THE TASK - Whenever a line in the records below holds the string "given", copy it out.

MATERIAL FOR THE TASK -
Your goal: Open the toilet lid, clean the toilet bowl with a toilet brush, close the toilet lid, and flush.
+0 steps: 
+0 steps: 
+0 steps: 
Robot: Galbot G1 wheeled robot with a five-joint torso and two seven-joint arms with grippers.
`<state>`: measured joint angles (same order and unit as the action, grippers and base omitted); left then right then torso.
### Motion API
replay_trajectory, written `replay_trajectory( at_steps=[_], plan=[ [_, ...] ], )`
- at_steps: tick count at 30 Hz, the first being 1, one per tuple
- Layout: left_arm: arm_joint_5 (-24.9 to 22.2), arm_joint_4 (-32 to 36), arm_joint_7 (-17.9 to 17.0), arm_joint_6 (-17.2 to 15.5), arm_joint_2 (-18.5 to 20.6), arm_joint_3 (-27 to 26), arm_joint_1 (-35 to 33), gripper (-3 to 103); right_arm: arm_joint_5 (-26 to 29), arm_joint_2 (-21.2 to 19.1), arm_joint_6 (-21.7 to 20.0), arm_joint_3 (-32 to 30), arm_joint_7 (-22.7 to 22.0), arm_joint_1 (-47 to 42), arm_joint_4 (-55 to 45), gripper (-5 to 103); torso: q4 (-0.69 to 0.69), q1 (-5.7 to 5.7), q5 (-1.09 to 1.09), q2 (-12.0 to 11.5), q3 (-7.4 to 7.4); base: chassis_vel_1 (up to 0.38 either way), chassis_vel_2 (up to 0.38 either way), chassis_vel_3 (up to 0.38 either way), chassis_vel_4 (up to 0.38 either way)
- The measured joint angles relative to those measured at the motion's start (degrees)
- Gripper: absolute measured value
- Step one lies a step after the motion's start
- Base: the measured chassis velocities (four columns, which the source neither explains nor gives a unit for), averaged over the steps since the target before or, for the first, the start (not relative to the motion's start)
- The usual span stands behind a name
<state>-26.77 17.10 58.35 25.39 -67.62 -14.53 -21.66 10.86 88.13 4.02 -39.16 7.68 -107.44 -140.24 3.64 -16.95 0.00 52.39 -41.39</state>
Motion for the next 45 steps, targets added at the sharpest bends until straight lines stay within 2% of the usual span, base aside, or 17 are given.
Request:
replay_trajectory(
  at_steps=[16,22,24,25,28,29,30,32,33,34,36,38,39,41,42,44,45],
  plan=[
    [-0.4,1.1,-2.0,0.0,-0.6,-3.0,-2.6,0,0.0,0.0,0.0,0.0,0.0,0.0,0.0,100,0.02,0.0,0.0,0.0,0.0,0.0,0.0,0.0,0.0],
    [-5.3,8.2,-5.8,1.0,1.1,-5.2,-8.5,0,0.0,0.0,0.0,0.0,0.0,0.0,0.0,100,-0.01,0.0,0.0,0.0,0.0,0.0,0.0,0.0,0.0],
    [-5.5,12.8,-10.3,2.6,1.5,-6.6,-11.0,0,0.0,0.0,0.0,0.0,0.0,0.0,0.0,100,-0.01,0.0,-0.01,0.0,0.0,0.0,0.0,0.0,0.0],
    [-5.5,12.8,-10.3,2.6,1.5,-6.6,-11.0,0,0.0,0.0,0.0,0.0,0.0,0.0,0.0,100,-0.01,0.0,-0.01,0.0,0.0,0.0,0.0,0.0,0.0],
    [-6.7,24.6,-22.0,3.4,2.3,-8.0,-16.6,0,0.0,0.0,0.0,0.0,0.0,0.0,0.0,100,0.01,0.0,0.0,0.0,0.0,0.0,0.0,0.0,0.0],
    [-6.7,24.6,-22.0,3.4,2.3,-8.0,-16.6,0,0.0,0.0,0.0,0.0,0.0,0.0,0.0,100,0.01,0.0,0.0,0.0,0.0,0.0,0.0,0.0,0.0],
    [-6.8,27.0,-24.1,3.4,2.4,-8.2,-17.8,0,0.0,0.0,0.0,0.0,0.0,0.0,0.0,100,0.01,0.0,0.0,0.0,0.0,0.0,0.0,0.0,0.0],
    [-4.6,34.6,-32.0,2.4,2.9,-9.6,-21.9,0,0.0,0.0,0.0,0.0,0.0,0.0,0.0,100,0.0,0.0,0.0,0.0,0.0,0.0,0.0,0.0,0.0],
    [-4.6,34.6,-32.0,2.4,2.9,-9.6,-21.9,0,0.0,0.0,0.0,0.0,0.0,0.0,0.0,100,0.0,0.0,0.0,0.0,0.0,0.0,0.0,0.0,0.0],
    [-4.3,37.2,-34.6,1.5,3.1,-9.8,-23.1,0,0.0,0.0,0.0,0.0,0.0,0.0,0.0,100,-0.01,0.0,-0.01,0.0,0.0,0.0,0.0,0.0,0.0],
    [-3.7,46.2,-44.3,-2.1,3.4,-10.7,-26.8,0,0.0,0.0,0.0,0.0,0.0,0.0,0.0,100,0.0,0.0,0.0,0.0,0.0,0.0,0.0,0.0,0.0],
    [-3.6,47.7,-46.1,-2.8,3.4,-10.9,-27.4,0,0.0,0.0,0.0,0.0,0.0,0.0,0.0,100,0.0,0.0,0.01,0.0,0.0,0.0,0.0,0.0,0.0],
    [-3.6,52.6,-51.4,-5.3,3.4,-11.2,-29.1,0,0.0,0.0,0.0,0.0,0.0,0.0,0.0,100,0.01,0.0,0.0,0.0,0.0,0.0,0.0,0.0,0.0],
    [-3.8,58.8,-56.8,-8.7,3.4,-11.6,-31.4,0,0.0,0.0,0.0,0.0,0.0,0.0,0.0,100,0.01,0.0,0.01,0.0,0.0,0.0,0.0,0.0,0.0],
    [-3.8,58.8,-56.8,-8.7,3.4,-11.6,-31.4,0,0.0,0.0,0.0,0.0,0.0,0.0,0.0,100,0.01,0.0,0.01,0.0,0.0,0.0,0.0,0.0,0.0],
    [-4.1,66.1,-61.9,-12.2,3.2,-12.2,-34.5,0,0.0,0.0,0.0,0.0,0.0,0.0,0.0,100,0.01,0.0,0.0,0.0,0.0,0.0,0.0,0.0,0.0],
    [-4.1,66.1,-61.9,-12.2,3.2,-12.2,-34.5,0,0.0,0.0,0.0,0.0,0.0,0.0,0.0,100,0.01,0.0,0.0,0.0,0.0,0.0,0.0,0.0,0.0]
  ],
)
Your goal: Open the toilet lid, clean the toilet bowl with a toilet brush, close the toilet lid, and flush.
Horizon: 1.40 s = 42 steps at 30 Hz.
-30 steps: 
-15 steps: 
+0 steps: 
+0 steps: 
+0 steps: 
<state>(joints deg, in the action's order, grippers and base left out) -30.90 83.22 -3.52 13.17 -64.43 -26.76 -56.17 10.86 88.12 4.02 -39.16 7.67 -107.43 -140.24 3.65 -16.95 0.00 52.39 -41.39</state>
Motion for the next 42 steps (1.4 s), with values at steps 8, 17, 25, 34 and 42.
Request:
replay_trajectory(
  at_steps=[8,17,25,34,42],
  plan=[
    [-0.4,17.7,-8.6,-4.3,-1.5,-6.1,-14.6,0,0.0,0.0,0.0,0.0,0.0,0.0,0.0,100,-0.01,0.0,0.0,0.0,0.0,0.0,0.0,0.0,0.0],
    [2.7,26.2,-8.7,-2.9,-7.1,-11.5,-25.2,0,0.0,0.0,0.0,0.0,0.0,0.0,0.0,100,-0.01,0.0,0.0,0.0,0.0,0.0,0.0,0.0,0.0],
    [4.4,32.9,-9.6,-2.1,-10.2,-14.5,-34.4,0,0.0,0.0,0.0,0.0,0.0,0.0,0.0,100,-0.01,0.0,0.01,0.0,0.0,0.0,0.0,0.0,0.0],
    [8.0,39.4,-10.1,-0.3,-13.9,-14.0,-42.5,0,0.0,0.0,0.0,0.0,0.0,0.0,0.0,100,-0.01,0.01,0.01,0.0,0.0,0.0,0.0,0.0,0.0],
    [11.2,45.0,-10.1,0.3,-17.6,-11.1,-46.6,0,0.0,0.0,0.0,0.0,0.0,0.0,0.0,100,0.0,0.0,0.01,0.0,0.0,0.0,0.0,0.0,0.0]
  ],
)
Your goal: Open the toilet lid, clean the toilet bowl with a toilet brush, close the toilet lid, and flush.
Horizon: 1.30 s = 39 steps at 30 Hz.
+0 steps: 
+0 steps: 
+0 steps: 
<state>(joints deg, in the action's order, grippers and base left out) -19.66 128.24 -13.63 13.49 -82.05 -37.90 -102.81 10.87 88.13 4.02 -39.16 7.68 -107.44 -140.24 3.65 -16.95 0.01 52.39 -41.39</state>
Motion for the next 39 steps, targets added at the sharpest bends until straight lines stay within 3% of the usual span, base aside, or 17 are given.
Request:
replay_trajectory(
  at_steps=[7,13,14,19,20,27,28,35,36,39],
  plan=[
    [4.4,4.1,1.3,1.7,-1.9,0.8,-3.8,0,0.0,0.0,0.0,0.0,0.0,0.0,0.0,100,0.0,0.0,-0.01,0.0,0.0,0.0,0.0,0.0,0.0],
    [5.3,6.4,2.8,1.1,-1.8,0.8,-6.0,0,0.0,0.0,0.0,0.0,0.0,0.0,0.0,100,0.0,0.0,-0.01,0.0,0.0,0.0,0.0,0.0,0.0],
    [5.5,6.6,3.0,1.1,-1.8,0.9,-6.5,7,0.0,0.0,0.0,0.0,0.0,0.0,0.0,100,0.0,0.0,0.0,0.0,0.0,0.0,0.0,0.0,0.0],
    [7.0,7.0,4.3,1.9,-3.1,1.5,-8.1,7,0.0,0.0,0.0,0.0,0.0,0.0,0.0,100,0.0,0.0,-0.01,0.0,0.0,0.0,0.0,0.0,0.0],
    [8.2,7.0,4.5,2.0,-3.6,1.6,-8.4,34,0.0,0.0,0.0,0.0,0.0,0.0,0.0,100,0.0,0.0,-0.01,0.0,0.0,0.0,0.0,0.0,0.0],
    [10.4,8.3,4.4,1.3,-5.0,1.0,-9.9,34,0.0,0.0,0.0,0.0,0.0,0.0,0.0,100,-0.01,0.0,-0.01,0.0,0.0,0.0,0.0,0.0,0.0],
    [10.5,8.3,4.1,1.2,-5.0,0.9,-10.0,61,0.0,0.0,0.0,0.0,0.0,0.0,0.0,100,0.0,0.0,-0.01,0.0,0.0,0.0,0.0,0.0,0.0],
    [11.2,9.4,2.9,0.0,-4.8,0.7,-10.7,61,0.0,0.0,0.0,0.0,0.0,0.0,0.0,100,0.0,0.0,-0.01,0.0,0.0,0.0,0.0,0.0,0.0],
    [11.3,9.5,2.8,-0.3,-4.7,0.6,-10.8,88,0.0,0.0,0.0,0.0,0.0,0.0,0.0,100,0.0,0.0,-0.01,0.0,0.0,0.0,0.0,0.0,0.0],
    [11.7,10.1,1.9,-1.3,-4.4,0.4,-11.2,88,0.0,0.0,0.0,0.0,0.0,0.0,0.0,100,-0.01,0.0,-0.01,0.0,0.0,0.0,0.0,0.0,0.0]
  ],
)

ANSWER BELOW -
Motion for the next 45 steps, targets added at the sharpest bends until straight lines stay within 2% of the usual span, base aside, or 17 are given.
Motion for the next 39 steps, targets added at the sharpest bends until straight lines stay within 3% of the usual span, base aside, or 17 are given.

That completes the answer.